The pleasure of reading

Jean M. Auel, author of the Earth’s Children series, with the last book in the series, The Land...
Jean M. Auel, author of the Earth’s Children series, with the last book in the series, The Land of Painted Caves. The first book in the series was The Clan of the Cave Bear. PHOTO: GETTY IMAGES
Just when Jess Hughes was beginning to think she must have imagined Clan of the Cave Bear, along comes the NZ Young Writers Festival.
The New Zealand Young Writers Festival celebrates the role literature has in shaping us into adults. Ōtautahi writer Claudia Jardine is looking forward to exploring the prompt, "Should I Have Read That?", alongside a panel of other writers next Saturday.

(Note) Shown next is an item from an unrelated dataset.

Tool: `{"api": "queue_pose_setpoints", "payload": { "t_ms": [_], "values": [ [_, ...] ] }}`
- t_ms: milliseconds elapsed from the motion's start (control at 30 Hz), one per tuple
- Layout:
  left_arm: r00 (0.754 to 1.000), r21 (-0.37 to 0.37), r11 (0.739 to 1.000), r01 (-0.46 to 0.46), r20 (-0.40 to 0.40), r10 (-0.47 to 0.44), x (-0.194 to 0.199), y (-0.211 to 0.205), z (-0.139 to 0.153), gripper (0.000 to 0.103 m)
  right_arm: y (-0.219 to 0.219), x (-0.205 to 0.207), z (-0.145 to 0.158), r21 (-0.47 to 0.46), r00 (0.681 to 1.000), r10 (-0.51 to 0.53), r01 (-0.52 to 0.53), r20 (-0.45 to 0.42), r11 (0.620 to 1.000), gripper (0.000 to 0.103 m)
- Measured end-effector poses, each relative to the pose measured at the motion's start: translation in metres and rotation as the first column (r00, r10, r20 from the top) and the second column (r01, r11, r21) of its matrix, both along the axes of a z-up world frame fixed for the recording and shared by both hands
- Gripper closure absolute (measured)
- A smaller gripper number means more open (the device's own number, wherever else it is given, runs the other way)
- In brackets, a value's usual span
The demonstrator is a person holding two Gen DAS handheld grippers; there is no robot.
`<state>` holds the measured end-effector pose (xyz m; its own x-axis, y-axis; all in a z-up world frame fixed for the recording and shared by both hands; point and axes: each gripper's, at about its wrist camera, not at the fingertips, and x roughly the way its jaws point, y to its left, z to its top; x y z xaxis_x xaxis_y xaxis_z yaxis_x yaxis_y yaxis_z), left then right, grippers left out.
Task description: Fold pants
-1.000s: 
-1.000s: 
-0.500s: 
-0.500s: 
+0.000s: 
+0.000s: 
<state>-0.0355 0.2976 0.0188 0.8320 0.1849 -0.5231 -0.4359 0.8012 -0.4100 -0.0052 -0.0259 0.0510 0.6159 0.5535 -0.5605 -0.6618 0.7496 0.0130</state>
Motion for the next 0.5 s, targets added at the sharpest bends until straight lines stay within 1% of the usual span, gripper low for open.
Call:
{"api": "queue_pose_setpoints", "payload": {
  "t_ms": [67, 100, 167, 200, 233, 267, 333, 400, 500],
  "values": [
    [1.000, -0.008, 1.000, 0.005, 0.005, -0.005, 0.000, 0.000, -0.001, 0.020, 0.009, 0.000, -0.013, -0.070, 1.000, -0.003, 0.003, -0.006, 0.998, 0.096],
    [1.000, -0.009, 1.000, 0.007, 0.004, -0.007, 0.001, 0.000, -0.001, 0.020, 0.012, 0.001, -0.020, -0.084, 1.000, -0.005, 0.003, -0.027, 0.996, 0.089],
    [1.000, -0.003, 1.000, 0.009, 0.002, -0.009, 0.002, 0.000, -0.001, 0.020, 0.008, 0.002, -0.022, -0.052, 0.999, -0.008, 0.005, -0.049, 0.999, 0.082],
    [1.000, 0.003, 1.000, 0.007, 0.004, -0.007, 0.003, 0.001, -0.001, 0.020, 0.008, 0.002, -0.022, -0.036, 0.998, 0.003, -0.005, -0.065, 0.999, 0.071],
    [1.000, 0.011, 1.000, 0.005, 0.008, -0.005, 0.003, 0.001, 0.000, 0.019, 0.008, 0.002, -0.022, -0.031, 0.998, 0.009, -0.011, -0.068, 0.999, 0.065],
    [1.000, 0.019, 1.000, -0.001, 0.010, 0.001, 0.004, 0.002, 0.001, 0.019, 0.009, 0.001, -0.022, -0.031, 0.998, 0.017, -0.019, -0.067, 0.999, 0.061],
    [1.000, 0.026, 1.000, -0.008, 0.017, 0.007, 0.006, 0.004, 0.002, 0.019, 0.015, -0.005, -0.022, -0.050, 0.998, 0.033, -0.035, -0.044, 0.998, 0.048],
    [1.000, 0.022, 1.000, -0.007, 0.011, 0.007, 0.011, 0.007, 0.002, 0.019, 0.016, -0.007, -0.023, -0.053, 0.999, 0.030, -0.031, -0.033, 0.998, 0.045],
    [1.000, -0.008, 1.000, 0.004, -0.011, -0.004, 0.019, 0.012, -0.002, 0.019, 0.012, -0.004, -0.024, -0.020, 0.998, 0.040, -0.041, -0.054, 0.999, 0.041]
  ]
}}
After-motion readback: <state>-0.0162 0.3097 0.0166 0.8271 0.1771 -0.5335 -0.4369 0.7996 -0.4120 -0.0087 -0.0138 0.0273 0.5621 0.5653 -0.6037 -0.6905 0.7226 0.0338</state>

The event immediately caught my eye because of its reference to Jean M. Auel’s raunchy epic book series Earth’s Children. Like me, Claudia spent much of her tweenhood immersed in the life of Ayla, an orphan raised by Neanderthals who eventually gets expelled from the clan, spends a bit of time living with her pet lion and inventing sports bras, before a tall, brooding fellow Homo sapiens, "enters her cave", wink wink. Yep, the rest of the series is essentially Palaeolithic soft porn. At age 12, I couldn’t get enough of it.

I was starting to think that those niche books from the ’80s were just a figment of my prepubescent imagination. When I called her, Claudia laughed and assured me that "no, those books are very much real". The series had an enduring influence on her expectations of sex in her adult life. Nestled among layers of smut, Clan of the Cave Bear is inherently feminist, Claudia says.

The sex, referred to elusively as "pleasures", was described in flowery and old-fashioned detail and was concerned with Ayla’s experience as much as her partner’s. The couple enjoyed pages and pages of pleasures, and I was finally let into the thing most people didn’t want to tell me about.

"It gave me the impression that sex was something to be enjoyed," Claudia says.

Literature has a role in preparing children for what’s to come when they enter adulthood. As uncomfortable as it is, sex is part of that future.

Claudia sometimes hears people say "but you don’t want to traumatise kids by teaching them about sex!" That sentiment assumes that sex is traumatic, she responds.

As the age-old hysteria over sex education ebbs and flows — including the flurry of discourse last month around National Party deputy leader Nicola Willis’ statements on sex education: "a job for me and my husband to do" — Claudia and I agree that it’s not something to be afraid of. From cooking to driving to gardening, we read about the facts of life from an early age. Why do we feel so weird about throwing sex in the mix?

"It conditions us to feel shame about it," Claudia says. And shame, we both agree, is isolating and dangerous.

The question the event poses seems to have been answered by the end of our conversation, reminiscing about prodigious manhoods and pulsing loins. Should I have read that? Absolutely.

 

The session

  • Should I Have Read That? Saturday, September 23, 8pm-9pm @ Te Whare o Rukutia.
  • Inspired by Jean M. Auel’s epic Cro-Magnon softcore erotica series Earth’s Children, six writers share the moment they realised they were "reading beyond their age". Featuring innuendos, throbbing manhoods and ... Digimon? Isla Huia (Te Āti Haunui a-Pāpārangi, Uenuku), Sam Brooks (he/him), Eamonn Tee (Vaka Puaikura, Pākehā), festival curator Jennifer Cheuk and Ōtepoti theatremaker Bronwyn Wallace will be your confessors for the evening, alongside event curator and Clan of the Cave Bear acolyte Claudia Jardine (she/her) as MC.
  • The NZ Young Writers Festival runs from September 21-24. Events are free.